Analysts at Credit Suisse recently released a report suggesting Tesla could drop the cost of a powertrain from $16,500 to $7500, putting electric technology on par with the cost of a high-end internal-combustion engine.

http://blog.caranddriver.com/tesla-ceo-elon-musks-next-big-disruption-isnt-a-new-car-its-a-new-battery/

But to understand Tesla a bit better, read this:

Since its IPO in July 2010 to right now, Tesla stock has risen 930 percent. Its market cap—the total value of all publicly issued shares—is nearly double that of Fiat-Chrysler and almost half of General Motors. This is an automaker that does not report monthly sales, is weirdly secretive of inventory levels, owns its own dealers, has an inordinate amount of its revenues tied in selling zero-emission vehicle credits, and has made a profit for exactly one quarter.
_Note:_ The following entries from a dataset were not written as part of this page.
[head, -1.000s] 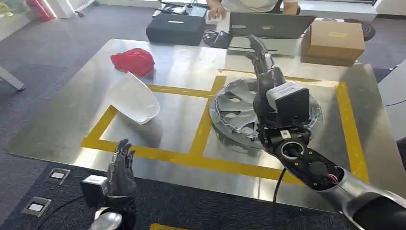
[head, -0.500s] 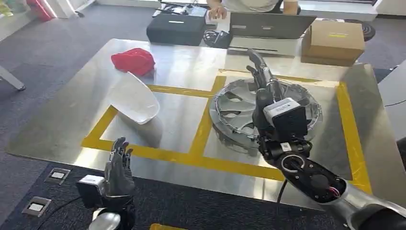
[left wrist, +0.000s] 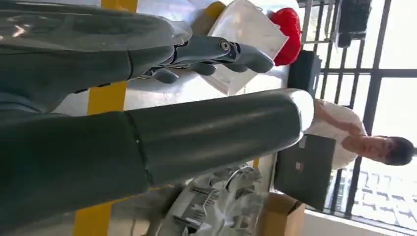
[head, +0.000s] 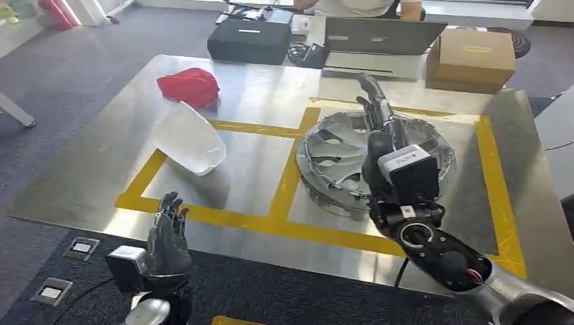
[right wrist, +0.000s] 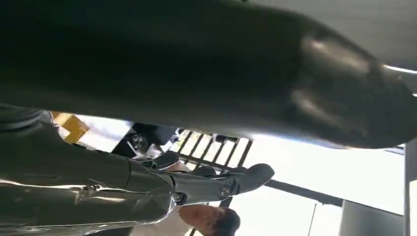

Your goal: Take the parts from the cabinet and place them on the table.

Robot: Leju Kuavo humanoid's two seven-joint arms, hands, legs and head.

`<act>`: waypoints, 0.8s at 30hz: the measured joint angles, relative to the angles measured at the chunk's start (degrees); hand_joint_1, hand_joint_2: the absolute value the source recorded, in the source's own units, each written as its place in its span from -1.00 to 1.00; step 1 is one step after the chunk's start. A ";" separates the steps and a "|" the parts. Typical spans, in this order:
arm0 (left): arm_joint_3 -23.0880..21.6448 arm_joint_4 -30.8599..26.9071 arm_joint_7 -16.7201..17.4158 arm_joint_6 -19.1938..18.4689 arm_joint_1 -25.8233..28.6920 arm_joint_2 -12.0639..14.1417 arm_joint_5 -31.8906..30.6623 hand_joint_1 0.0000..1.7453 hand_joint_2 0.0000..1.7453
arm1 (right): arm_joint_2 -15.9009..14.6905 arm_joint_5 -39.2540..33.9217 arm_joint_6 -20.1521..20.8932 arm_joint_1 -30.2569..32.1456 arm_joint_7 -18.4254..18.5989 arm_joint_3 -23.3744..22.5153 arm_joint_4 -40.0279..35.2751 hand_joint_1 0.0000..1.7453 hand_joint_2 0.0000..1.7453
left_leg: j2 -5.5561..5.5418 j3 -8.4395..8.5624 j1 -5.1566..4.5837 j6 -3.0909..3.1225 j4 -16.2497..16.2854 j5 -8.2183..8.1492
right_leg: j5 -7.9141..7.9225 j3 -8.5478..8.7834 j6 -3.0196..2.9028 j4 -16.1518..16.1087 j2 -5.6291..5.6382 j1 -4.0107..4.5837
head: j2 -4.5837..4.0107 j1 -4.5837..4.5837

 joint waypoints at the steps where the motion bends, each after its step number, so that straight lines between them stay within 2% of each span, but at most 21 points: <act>1: 0.00 0.00 0.00 -0.09 -0.13 0.00 0.00 -1.00 -1.00 | 0.00 0.00 -0.02 0.32 0.02 -0.04 -0.17 -1.00 -1.00 | 0.00 0.00 0.00 0.00 0.00 0.00 | 0.00 0.00 0.00 0.00 0.00 0.00 | 0.00 0.00; 16: 0.00 0.00 -0.07 -0.15 -0.50 -0.37 0.04 -1.00 -1.00 | 0.00 -2.08 0.81 1.75 -1.66 -1.07 -0.46 -1.00 -1.00 | 0.00 0.00 0.00 0.00 0.00 0.00 | 0.00 0.00 0.00 0.00 0.00 0.00 | 0.00 0.00; 17: 0.00 0.00 -0.09 -0.15 -0.55 -0.35 0.04 -1.00 -1.00 | 0.00 -2.08 0.83 1.76 -1.68 -1.11 -0.46 -1.00 -1.00 | 0.00 -0.10 -0.26 0.35 0.38 -0.35 | 0.07 0.23 0.50 -0.68 -0.01 -0.45 | 0.00 0.04; 18: 0.00 0.00 -0.13 -0.15 -0.54 -0.42 0.02 -1.00 -1.00 | 0.00 -2.10 0.87 1.78 -1.73 -1.18 -0.59 -1.00 -1.00 | -0.04 0.37 -0.33 1.27 -0.71 -0.14 | 0.31 0.67 0.84 -1.39 0.00 -0.44 | 0.00 -0.11; 19: 0.00 0.00 -0.15 -0.17 -0.56 -0.53 0.00 -1.00 -1.00 | 0.02 -2.10 0.87 1.97 -1.84 -1.31 -0.92 -1.00 -1.00 | 0.06 1.92 0.07 1.79 -2.95 0.47 | 0.58 1.65 1.16 -2.64 0.06 0.18 | 0.00 -0.42; 20: 0.00 0.02 -0.17 -0.20 -0.55 -0.59 -0.02 -1.00 -1.00 | 0.00 -2.08 0.92 2.14 -2.08 -1.59 -0.96 -1.00 -1.00 | 0.33 3.39 0.46 1.48 -4.93 1.44 | 0.22 1.66 1.13 -2.01 -0.20 0.00 | 0.00 -0.22; 21: 0.00 0.02 -0.15 -0.24 -0.77 -0.68 0.00 -1.00 -1.00 | 0.02 -2.08 0.98 2.03 -2.25 -1.81 -0.96 -1.00 -1.00 | 0.54 4.31 0.71 1.60 -5.88 1.70 | -1.74 0.50 1.31 0.68 -0.33 0.03 | 0.00 0.20; 23: 0.00 0.04 -0.04 -0.35 -0.89 -0.94 0.00 -1.00 -1.00 | 0.00 -2.12 1.31 2.51 -2.51 -2.07 -0.96 -1.00 -1.00 | 0.82 4.62 1.04 1.39 -6.02 1.61 | -6.03 -3.84 2.02 9.99 -0.34 -0.48 | 0.00 0.81; 24: 0.00 0.13 0.00 -0.35 -0.83 -0.94 0.02 -1.00 -1.00 | 0.00 -2.18 1.53 2.93 -2.71 -2.25 -0.96 -1.00 -1.00 | 0.88 4.61 1.20 1.20 -5.95 1.48 | -7.16 -5.76 2.48 13.54 -0.37 -0.85 | 0.00 0.98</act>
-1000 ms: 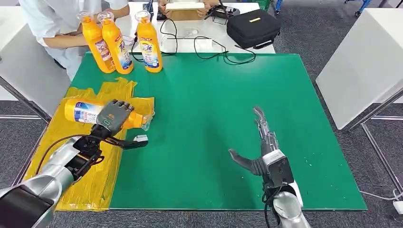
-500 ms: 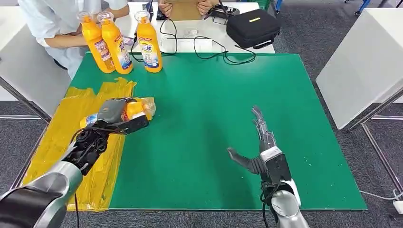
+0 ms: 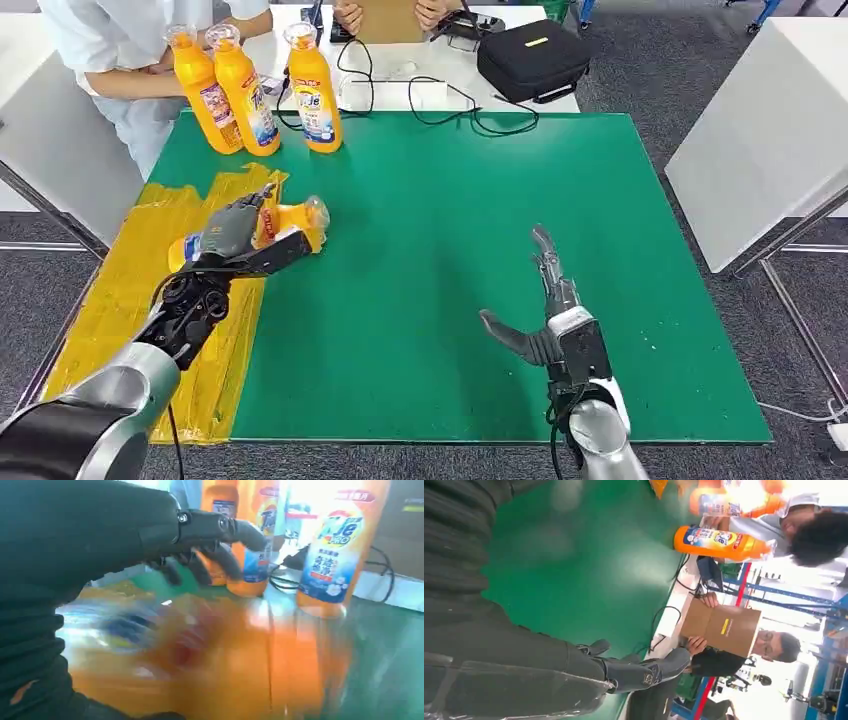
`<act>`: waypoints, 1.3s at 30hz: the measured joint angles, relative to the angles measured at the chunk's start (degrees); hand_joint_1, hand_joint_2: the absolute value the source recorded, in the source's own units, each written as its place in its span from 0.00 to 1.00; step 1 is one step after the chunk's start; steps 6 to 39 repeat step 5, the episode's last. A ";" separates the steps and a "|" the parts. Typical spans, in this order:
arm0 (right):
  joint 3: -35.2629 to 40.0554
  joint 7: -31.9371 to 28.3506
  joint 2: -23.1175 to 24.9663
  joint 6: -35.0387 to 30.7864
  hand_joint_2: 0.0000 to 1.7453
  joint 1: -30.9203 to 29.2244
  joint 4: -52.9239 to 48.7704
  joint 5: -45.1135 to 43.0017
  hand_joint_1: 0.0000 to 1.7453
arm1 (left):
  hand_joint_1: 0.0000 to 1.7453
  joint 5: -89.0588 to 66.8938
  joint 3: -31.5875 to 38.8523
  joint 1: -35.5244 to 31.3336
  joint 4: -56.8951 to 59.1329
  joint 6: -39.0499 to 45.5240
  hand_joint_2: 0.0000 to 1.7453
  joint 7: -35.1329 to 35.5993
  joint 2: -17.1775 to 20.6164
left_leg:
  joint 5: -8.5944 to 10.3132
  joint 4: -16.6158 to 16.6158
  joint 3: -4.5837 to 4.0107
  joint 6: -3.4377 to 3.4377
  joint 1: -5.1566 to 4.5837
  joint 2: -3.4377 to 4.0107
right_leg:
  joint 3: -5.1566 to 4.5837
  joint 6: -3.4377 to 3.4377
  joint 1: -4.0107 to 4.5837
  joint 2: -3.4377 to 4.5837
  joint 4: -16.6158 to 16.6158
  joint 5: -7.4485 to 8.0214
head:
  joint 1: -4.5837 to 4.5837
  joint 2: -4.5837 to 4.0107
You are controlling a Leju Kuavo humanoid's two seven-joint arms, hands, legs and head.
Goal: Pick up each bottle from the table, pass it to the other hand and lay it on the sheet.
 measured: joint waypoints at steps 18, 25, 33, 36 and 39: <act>0.00 0.00 0.09 -0.02 1.00 0.05 0.02 0.11 0.00 | 0.00 -0.57 -0.55 0.14 0.50 0.24 1.00 0.48 -0.09 | -0.01 0.00 -0.01 0.00 0.01 0.00 | -0.01 0.00 0.01 0.00 0.00 -0.01 | -0.02 0.00; 0.00 0.00 0.09 -0.02 1.00 0.05 0.02 0.11 0.00 | 0.00 -0.57 -0.55 0.14 0.50 0.24 1.00 0.48 -0.09 | -0.01 0.00 -0.01 0.00 0.01 0.00 | -0.01 0.00 0.01 0.00 0.00 -0.01 | -0.02 0.00; 0.00 0.00 0.09 -0.02 1.00 0.05 0.02 0.11 0.00 | 0.00 -0.57 -0.55 0.14 0.50 0.24 1.00 0.48 -0.09 | -0.01 0.00 -0.01 0.00 0.01 0.00 | -0.01 0.00 0.01 0.00 0.00 -0.01 | -0.02 0.00; 0.00 0.00 0.09 -0.02 1.00 0.05 0.02 0.11 0.00 | 0.00 -0.57 -0.55 0.14 0.50 0.24 1.00 0.48 -0.09 | -0.01 0.00 -0.01 0.00 0.01 0.00 | -0.01 0.00 0.01 0.00 0.00 -0.01 | -0.02 0.00; 0.00 0.00 0.09 -0.02 1.00 0.05 0.02 0.11 0.00 | 0.00 -0.57 -0.55 0.14 0.50 0.24 1.00 0.48 -0.09 | -0.01 0.00 -0.01 0.00 0.01 0.00 | -0.01 0.00 0.01 0.00 0.00 -0.01 | -0.02 0.00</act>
Co-founder and CEO Elon Musk has a roughly 25 percent stake and started the company with nearly all of his own money. He won’t allow it to die. Between the hot product, a dearth of many true competitors, and anti-establishment leadership, Tesla—at least before it scales to hundreds of thousands of cars per year—continues to cash in on its outsider status

Tesla only builds high-speed luxury cars, none of which move for a penny under 71 grand. With options and go-faster gear, most Model S cars leave the factory closer to $100,000 and even higher in overseas markets like Norway, where the company ships the pieces and reassembles them to avoid heavier import duties. Model S customers, by and large, are not swayed by gas prices and already own at least one other gas-powered luxury car. Unlike the Nissan Leaf and similarly affordable compact EVs, the Model S is both an indulgence and a prohibitively expensive social statement. This was true of both the Tesla Roadster and it will be, too, for the Model X. Tesla purchases are fueled entirely by passion and/or fashion, not by value or a desire to reduce one’s fuel costs.